Below are entries. Reproduce exactly the lines between the line holding "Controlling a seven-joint" and the line holding "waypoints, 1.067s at", inclusive, and only those.

▸ **Study material**:

________

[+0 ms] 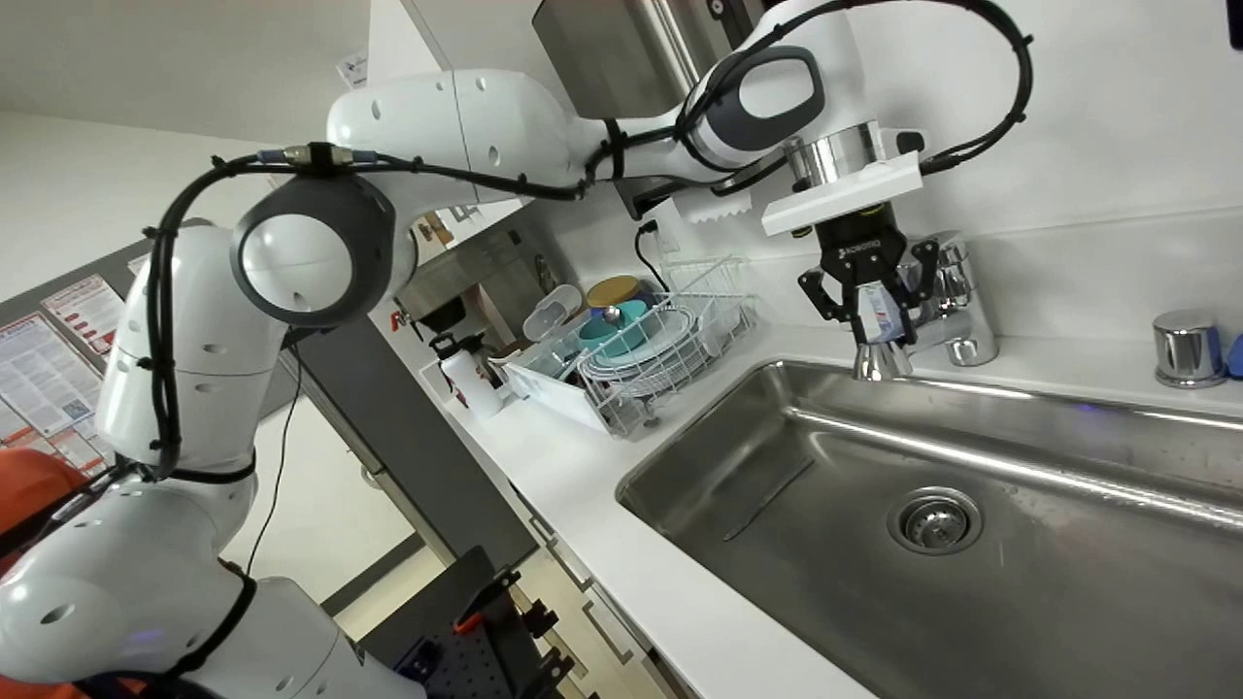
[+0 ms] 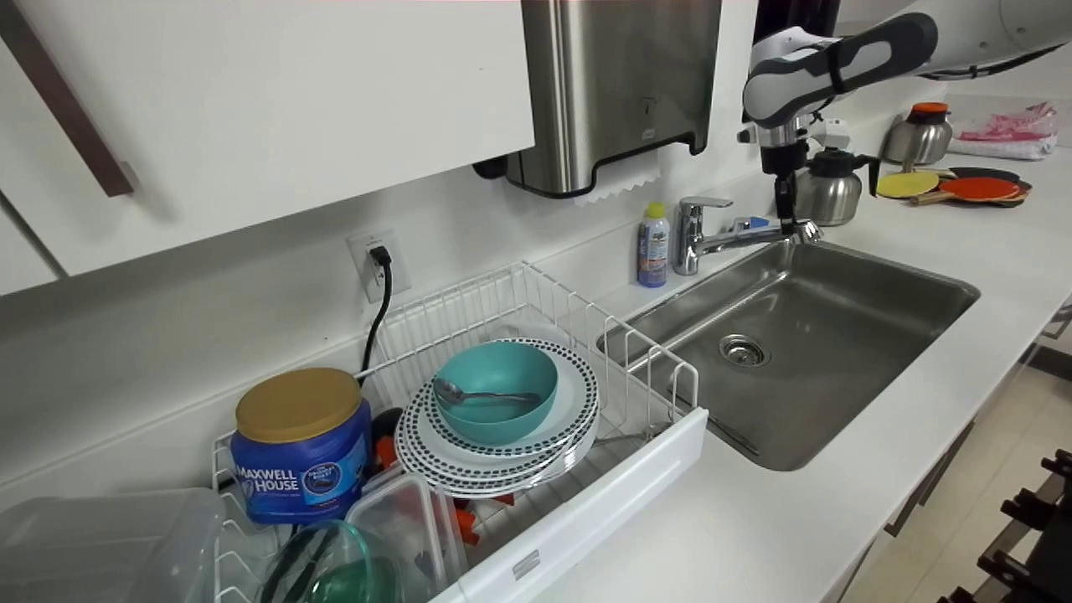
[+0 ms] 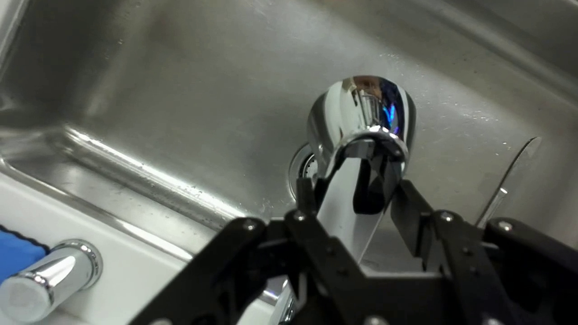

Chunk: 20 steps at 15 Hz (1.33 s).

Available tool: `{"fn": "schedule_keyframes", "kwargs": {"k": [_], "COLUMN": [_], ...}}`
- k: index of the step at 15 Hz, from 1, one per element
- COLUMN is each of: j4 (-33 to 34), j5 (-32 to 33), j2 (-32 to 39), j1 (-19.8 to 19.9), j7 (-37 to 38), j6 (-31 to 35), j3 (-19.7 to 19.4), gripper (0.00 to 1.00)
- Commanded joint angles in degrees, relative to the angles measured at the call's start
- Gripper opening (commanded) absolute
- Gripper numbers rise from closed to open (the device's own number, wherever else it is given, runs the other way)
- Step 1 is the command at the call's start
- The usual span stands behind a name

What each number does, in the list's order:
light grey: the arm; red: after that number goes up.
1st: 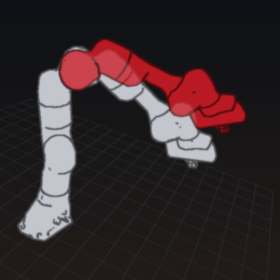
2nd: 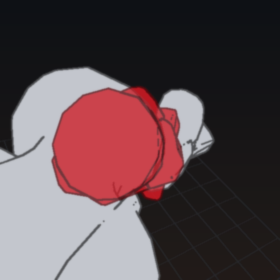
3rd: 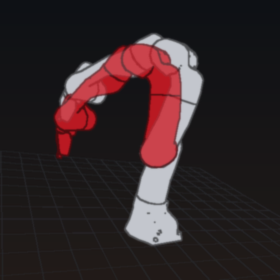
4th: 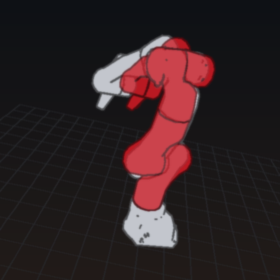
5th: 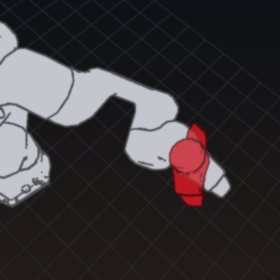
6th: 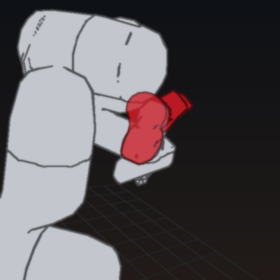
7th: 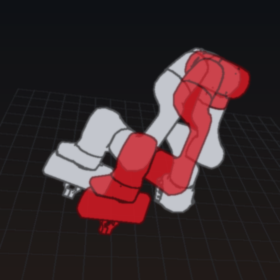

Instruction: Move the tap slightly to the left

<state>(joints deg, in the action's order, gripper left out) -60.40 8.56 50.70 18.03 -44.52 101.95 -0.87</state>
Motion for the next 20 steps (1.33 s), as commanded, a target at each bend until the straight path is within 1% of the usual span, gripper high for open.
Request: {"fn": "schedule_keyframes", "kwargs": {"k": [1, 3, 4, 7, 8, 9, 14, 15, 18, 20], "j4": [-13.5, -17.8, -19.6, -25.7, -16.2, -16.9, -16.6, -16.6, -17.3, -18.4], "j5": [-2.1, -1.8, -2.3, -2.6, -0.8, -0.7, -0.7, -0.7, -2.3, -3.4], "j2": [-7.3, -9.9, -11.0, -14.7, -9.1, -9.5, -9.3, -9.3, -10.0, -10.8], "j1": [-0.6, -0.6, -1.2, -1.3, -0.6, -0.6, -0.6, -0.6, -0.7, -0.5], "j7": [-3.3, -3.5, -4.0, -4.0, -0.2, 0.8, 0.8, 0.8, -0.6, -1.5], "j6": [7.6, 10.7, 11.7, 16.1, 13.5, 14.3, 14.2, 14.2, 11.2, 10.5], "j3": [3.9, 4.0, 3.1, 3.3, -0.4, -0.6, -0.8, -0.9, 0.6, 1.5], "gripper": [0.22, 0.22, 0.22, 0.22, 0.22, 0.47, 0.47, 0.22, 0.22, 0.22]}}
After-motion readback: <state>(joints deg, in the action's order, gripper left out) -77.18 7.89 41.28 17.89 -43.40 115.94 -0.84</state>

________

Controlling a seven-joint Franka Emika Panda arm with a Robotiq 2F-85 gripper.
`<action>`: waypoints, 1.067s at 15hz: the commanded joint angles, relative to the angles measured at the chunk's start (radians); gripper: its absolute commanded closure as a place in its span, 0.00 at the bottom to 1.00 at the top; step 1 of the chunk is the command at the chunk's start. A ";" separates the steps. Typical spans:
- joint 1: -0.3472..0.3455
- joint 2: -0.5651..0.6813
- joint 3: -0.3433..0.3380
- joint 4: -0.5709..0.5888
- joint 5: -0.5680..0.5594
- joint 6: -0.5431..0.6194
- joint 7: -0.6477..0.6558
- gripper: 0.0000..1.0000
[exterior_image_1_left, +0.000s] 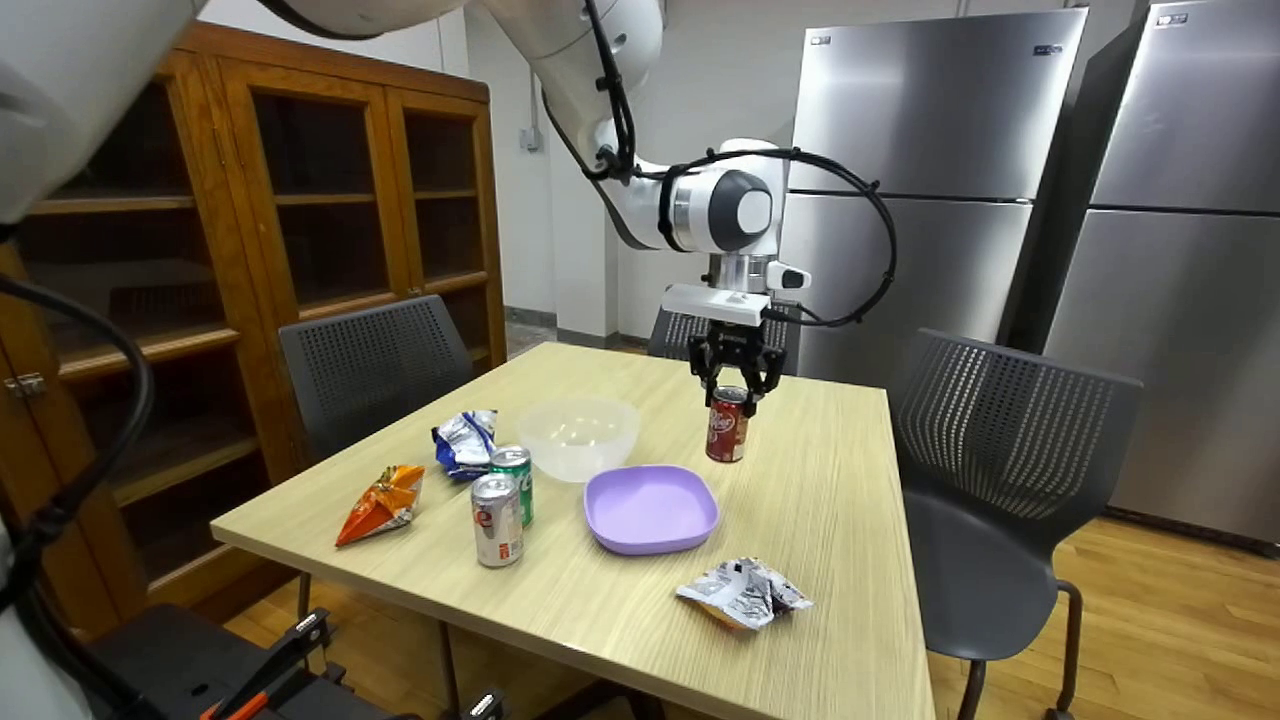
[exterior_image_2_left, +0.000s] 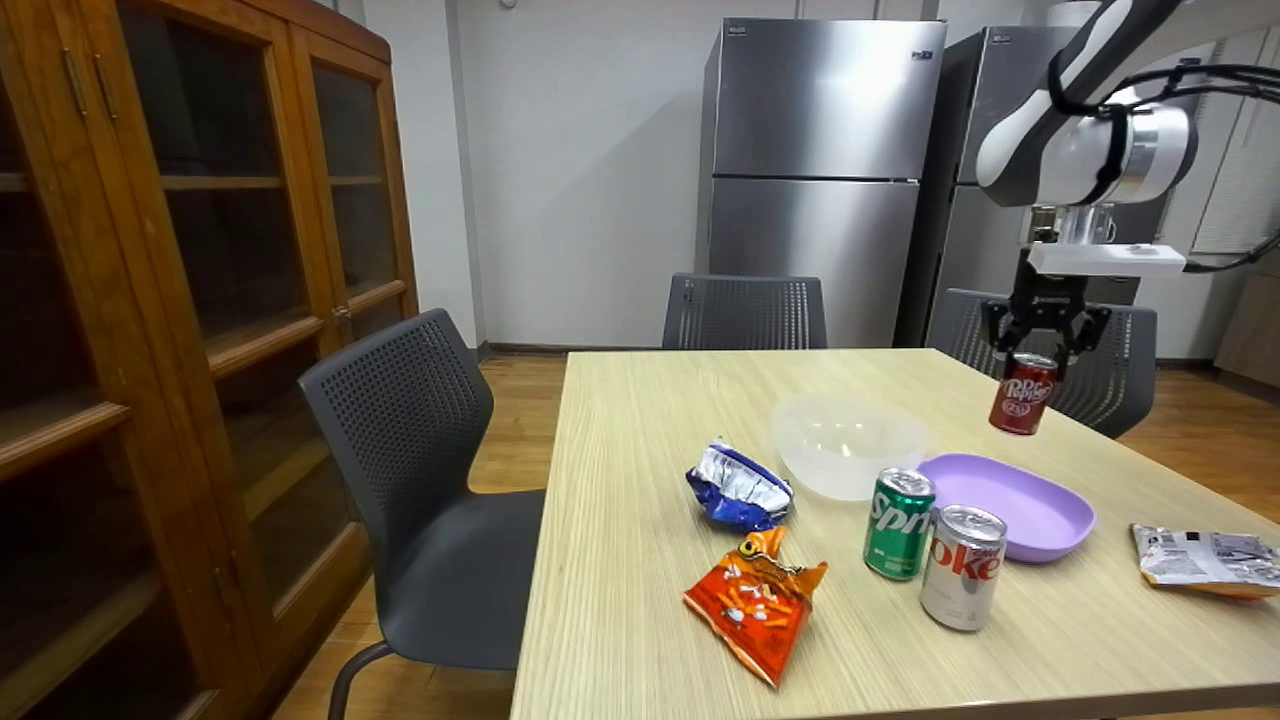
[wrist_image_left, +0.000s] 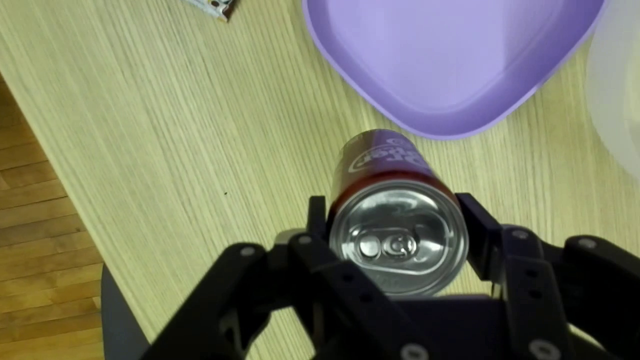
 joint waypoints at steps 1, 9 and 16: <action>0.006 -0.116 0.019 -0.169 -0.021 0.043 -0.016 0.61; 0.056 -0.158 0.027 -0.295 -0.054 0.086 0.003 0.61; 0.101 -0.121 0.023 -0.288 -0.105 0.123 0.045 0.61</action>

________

▸ **Completed exercise**:
Controlling a seven-joint Franka Emika Panda arm with a Robotiq 2F-85 gripper.
`<action>`: waypoints, 1.067s at 15hz: the commanded joint angles, relative to the angles measured at the chunk's start (radians); gripper: its absolute commanded closure as a place in its span, 0.00 at the bottom to 1.00 at the top; step 1 of the chunk is the command at the chunk's start. A ";" separates the steps. Typical spans:

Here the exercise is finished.